● Problem statement
Starting at the line below with "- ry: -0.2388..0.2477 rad" and stopping at the line with "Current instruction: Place", please print each line exactly, those two included, and skip every picture.

● Records provided
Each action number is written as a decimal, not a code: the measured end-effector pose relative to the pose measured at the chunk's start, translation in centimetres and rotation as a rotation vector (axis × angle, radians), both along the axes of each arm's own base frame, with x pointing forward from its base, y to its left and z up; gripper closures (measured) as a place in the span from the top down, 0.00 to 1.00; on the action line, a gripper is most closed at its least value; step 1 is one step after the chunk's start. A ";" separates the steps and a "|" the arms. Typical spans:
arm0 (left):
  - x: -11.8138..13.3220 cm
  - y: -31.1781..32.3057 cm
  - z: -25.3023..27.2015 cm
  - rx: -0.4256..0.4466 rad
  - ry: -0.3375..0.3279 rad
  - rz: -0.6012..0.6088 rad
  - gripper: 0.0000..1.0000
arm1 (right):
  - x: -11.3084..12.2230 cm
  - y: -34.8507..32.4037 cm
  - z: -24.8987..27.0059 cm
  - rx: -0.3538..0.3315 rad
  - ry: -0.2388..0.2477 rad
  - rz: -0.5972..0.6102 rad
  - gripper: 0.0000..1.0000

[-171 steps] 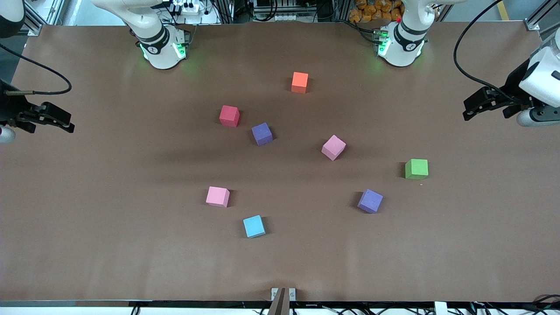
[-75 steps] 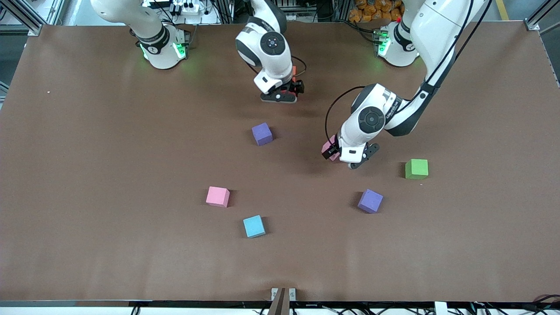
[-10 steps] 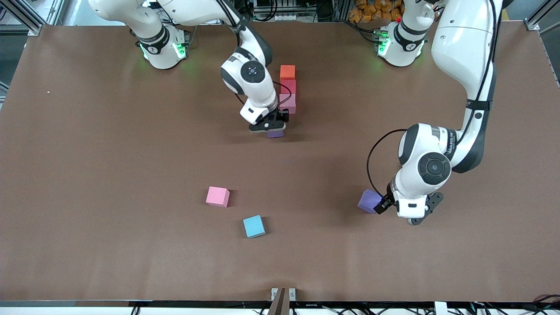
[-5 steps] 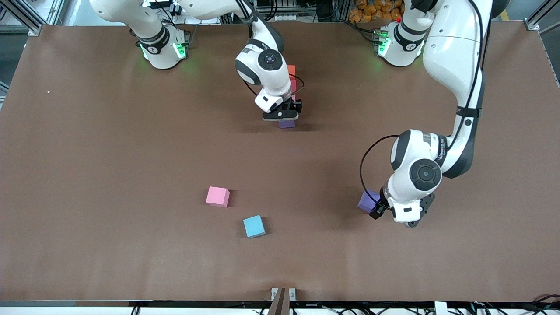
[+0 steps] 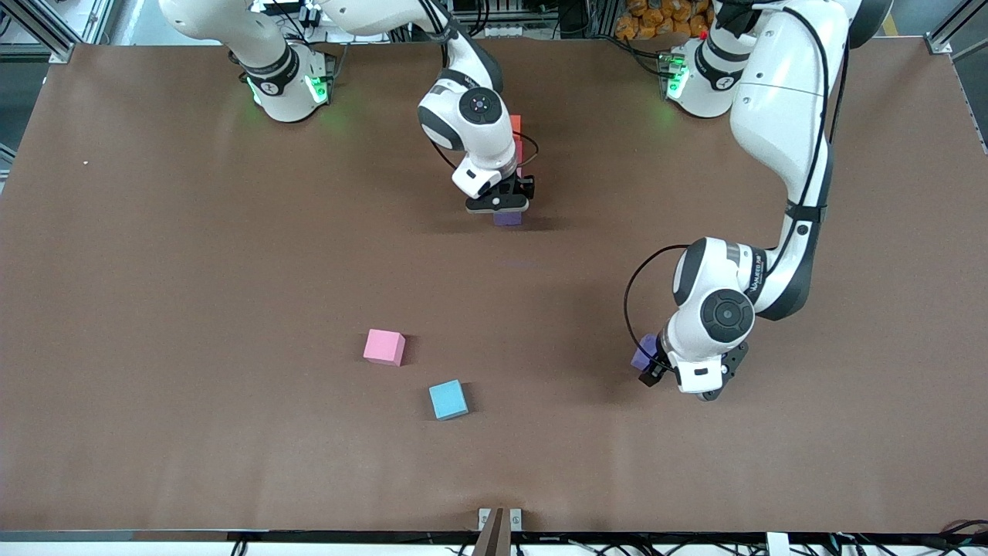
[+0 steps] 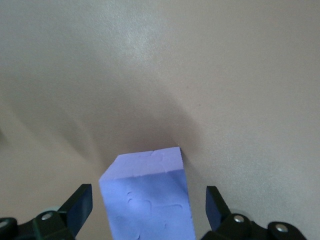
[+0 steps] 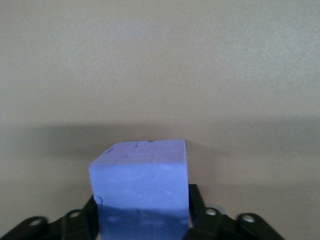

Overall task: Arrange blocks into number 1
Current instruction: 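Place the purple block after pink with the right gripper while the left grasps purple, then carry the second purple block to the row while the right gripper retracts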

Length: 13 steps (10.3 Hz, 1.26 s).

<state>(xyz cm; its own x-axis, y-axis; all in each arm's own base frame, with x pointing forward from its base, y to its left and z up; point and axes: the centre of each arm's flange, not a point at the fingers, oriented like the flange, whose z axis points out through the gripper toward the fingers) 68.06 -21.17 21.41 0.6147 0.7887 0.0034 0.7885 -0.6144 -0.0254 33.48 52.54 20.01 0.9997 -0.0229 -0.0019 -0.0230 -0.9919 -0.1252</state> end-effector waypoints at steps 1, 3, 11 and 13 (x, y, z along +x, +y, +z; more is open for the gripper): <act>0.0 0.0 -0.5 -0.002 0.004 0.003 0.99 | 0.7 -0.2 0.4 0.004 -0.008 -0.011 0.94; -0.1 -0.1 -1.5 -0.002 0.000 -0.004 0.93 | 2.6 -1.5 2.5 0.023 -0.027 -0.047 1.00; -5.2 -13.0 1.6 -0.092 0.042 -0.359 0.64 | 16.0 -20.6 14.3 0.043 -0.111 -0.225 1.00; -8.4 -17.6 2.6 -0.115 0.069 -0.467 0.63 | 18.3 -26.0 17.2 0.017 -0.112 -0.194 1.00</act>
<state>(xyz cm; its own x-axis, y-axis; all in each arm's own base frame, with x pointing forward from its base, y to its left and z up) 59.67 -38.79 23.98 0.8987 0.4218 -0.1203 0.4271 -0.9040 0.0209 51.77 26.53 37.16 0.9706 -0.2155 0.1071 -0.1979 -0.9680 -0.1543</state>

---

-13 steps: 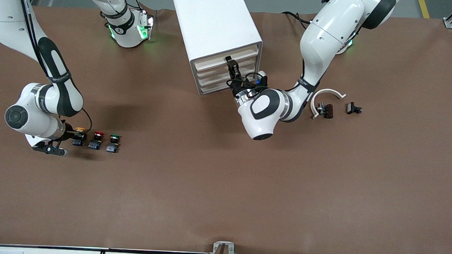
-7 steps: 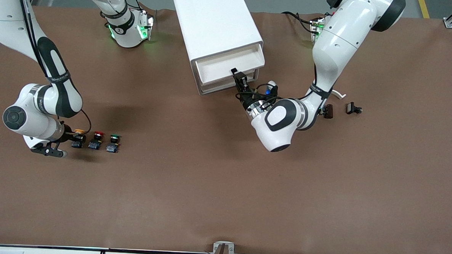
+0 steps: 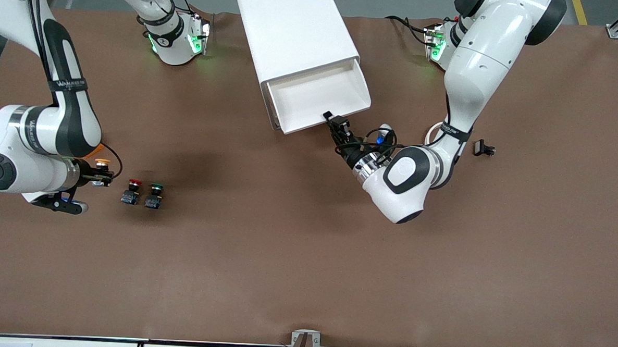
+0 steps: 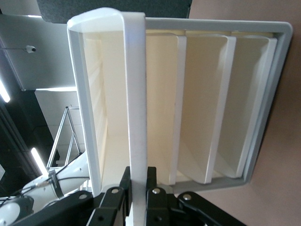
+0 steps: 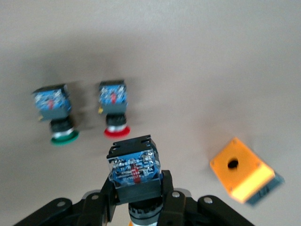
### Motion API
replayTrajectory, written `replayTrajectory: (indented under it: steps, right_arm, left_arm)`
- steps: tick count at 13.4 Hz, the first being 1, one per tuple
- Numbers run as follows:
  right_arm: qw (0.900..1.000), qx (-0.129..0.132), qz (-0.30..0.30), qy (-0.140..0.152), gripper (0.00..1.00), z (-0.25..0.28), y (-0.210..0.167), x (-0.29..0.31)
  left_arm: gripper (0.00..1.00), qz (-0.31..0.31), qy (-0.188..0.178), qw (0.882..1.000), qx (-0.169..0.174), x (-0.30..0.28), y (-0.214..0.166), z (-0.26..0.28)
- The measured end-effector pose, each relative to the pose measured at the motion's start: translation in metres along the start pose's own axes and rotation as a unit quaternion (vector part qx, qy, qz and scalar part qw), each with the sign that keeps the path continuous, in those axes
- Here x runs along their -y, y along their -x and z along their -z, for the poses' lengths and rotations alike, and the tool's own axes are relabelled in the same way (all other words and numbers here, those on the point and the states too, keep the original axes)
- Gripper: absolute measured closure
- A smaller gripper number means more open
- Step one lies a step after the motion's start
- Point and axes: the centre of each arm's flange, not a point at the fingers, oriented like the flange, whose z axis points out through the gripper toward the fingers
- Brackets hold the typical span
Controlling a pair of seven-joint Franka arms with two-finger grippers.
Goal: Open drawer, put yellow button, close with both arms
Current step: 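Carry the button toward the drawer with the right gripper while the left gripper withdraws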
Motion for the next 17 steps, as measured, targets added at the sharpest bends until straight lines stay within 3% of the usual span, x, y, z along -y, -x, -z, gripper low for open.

● Solution
  - ry: -0.2388..0.2477 rad
  - rz: -0.5972..0.6102 rad
  - gripper: 0.0000..1.0000

[-171 steps] 
[-75 steps] 
[-10 steps] 
[-5 steps] 
[+0 steps] 
[+0 steps] 
[+0 steps] 

Overall task: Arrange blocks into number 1
Current instruction: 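Place the purple block after pink with the right gripper while the left grasps purple, then carry the second purple block to the row while the right gripper retracts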

What this exercise asked for has been supplied.